While reachability analysis is one of the major techniques for formal
verification of dynamical systems, the requirement to adequately
tune algorithm parameters often prevents its widespread use in practical
applications. In this work, we fully automate the verification
process for linear time-invariant systems: Based on the computation
of tight upper and lower bounds for the support function of the
reachable set along a given direction, we present a fully-automated
verification algorithm, which is based on iterative refinement of
the upper and lower bounds and thus always returns the correct
result in decidable cases. While this verification algorithm is particularly
well suited for cases where the specifications are represented
by halfspace constraints, we extend it to arbitrary convex unsafe
sets using the Gilbert-Johnson-Keerthi algorithm.
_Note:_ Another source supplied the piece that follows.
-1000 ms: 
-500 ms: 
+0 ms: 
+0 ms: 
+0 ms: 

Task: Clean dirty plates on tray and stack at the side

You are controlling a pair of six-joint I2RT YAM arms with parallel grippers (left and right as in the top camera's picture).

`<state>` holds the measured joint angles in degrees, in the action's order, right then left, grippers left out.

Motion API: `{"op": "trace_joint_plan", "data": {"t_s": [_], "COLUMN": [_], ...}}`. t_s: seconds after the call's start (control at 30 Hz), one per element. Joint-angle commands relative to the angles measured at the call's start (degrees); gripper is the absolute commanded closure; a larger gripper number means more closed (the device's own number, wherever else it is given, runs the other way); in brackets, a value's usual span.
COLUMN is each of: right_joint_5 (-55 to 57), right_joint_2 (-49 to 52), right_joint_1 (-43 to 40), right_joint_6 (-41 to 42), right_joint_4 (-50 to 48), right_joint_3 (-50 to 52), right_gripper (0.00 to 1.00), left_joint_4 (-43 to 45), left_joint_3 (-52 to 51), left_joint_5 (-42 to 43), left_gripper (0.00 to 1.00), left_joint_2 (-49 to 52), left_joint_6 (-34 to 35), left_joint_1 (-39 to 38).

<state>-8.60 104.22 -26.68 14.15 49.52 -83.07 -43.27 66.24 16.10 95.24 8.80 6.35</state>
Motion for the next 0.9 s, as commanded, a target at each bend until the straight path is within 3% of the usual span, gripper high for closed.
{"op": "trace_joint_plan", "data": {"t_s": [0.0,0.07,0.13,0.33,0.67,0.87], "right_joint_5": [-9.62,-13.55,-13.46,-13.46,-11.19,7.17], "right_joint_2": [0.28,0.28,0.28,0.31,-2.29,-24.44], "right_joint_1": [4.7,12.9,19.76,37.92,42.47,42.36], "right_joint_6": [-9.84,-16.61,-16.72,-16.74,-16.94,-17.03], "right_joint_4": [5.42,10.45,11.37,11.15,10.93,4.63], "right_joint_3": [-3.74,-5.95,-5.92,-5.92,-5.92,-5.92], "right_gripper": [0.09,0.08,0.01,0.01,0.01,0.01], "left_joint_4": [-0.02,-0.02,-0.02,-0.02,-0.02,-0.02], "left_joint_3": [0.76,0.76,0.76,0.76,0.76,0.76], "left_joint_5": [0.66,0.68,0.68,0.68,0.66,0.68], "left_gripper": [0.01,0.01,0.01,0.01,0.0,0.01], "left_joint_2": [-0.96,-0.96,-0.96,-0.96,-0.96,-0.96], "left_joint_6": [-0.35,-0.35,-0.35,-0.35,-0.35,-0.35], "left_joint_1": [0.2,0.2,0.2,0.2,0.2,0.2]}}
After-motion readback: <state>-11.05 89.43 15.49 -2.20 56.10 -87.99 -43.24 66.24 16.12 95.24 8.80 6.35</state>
In summary, our
automated verifier is applicable to arbitrary convex initial sets, input
sets, as well as unsafe sets, can handle time-varying inputs,
automatically returns a counterexample in case of a safety violation,
and scales to previously unanalyzable high-dimensional state
spaces. Our evaluation on several challenging benchmarks shows
significant improvements in computational efficiency compared to
verification using other state-of-the-art reachability tools.
«
While reachability analysis is one of the major techniques for formal
verification of dynamical systems, the requirement to adequately
tune algorithm parameters often prevents its widespread use in practical
applications. In this work, we fully automate the verification
process for linear time-invariant systems: Based on the computation
of tight upper and lower bounds for the support function of the
reachable set along a given direction, we present a fully-automated
verification algorithm...
»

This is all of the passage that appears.